Much of what UNICOR recycles comes from the federal government, which buys about 7 percent of the world’s computers and disposes of at least half a million each year. In 2002 the Defense Department sent some 17 million pounds of used electronics to UNICOR for recycling. UNICOR’s website also lists several universities as clients. But some counted as customers no longer are–among them the University of Colorado, which wanted better documentation than UNICOR provided. Same with Johns Hopkins. “Using prison labor was not looked at very favorably,” says a university employee who asked not to be named.

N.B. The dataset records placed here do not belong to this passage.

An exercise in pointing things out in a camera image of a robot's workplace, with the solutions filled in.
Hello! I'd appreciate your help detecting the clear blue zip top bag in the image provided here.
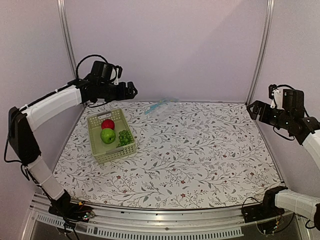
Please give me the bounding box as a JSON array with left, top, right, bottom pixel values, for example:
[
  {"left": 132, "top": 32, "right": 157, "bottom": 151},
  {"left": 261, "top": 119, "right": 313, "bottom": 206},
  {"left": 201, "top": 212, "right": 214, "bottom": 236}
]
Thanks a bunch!
[{"left": 144, "top": 97, "right": 180, "bottom": 116}]

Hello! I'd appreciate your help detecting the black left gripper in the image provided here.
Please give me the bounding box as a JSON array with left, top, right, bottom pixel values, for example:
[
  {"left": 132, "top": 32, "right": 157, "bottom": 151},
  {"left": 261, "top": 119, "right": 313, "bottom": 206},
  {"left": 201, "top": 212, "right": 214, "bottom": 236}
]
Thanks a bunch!
[{"left": 99, "top": 81, "right": 138, "bottom": 103}]

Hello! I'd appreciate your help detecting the floral patterned table mat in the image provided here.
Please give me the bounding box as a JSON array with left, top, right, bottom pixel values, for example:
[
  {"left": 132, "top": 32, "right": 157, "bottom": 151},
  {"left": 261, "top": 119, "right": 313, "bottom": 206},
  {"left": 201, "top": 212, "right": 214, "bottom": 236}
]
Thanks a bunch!
[{"left": 53, "top": 102, "right": 283, "bottom": 209}]

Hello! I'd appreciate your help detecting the green apple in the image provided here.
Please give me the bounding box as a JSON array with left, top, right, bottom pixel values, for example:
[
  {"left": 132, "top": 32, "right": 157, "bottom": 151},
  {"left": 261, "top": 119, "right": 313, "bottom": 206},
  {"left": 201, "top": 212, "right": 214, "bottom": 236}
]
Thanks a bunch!
[{"left": 100, "top": 128, "right": 116, "bottom": 144}]

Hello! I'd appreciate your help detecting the aluminium frame post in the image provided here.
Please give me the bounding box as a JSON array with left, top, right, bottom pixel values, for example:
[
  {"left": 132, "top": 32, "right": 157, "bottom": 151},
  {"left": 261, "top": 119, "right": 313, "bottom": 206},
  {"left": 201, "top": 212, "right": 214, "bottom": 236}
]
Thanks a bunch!
[
  {"left": 56, "top": 0, "right": 77, "bottom": 78},
  {"left": 245, "top": 0, "right": 275, "bottom": 105}
]

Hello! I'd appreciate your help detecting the right aluminium frame post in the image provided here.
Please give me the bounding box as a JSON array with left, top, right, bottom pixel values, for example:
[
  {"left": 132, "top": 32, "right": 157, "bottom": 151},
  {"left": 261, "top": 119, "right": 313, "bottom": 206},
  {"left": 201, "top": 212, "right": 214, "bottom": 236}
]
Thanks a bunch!
[{"left": 245, "top": 0, "right": 275, "bottom": 105}]

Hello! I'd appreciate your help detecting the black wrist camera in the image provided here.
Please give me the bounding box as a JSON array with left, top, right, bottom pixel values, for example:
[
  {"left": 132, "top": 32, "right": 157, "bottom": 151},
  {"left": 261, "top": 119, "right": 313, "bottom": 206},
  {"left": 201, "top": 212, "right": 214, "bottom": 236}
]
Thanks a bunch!
[
  {"left": 113, "top": 65, "right": 123, "bottom": 85},
  {"left": 268, "top": 84, "right": 283, "bottom": 109}
]

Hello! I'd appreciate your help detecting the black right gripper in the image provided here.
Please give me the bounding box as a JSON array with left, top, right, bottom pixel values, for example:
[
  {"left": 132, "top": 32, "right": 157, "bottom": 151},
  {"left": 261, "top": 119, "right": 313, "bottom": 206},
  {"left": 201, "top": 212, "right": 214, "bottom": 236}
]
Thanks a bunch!
[{"left": 247, "top": 100, "right": 293, "bottom": 130}]

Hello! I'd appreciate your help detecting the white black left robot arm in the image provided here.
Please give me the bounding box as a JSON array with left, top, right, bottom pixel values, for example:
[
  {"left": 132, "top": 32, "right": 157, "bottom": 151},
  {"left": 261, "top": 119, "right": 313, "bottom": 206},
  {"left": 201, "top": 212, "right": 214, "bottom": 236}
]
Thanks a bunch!
[{"left": 5, "top": 58, "right": 138, "bottom": 222}]

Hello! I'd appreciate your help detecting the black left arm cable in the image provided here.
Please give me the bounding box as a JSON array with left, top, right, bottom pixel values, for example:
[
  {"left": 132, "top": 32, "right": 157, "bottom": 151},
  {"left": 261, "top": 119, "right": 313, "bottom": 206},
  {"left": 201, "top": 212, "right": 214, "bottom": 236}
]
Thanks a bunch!
[{"left": 75, "top": 54, "right": 111, "bottom": 80}]

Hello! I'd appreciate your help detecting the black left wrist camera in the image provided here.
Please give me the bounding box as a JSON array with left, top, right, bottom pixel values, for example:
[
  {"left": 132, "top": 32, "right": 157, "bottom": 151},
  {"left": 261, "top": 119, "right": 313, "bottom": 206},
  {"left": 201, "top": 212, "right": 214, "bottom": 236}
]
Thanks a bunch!
[{"left": 113, "top": 65, "right": 123, "bottom": 85}]

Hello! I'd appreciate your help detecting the green grape bunch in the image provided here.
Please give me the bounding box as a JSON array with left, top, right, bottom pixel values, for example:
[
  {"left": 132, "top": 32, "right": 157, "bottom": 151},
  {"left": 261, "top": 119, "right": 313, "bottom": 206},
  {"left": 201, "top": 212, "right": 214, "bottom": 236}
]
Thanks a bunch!
[{"left": 117, "top": 130, "right": 132, "bottom": 147}]

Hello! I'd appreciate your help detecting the aluminium front rail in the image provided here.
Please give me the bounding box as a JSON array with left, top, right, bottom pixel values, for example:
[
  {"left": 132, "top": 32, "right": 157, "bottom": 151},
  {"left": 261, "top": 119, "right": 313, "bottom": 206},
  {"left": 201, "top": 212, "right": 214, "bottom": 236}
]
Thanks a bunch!
[{"left": 21, "top": 193, "right": 320, "bottom": 240}]

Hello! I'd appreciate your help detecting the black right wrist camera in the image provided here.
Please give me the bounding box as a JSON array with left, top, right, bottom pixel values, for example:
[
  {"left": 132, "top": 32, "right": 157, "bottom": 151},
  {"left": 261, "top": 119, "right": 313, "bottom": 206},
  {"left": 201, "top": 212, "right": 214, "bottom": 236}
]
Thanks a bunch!
[{"left": 268, "top": 84, "right": 283, "bottom": 109}]

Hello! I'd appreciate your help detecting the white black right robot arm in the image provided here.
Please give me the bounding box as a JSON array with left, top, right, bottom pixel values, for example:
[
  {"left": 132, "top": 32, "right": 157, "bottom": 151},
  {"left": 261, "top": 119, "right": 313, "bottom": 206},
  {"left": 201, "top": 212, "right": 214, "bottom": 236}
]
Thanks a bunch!
[{"left": 241, "top": 84, "right": 320, "bottom": 229}]

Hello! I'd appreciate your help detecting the red apple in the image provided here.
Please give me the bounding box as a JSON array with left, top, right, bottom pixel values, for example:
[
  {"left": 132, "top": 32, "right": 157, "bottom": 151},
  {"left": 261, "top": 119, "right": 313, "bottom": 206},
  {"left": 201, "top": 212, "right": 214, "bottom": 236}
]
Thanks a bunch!
[{"left": 101, "top": 119, "right": 115, "bottom": 130}]

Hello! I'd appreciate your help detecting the left aluminium frame post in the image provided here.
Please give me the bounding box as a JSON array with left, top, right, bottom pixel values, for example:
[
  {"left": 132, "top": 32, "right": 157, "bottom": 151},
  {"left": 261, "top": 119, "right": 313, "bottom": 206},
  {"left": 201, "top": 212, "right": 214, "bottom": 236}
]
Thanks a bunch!
[{"left": 56, "top": 0, "right": 77, "bottom": 78}]

The United States is the only industrialized nation that uses prison labor for electronics recycling. “We can do without it, but are we willing to do without it?” asks Craig Lorch, whose company, Total Reclaim, is among the thirty or more that have pledged not to use prison labor. Until environmental and social benefits are given priority over the bottom line, UNICOR’s low-cost option will continue to be used by the government and many others. But relying on workers who are not paid a living wage, and who work in unhealthy and environmentally unsound conditions, displaces rather than solves the e-waste problem. The long-term environmental costs cannot even be calculated. As long as the United States does not require transparency and accountability from recyclers, it will be impossible to know how these toxic materials are treated, or where they go.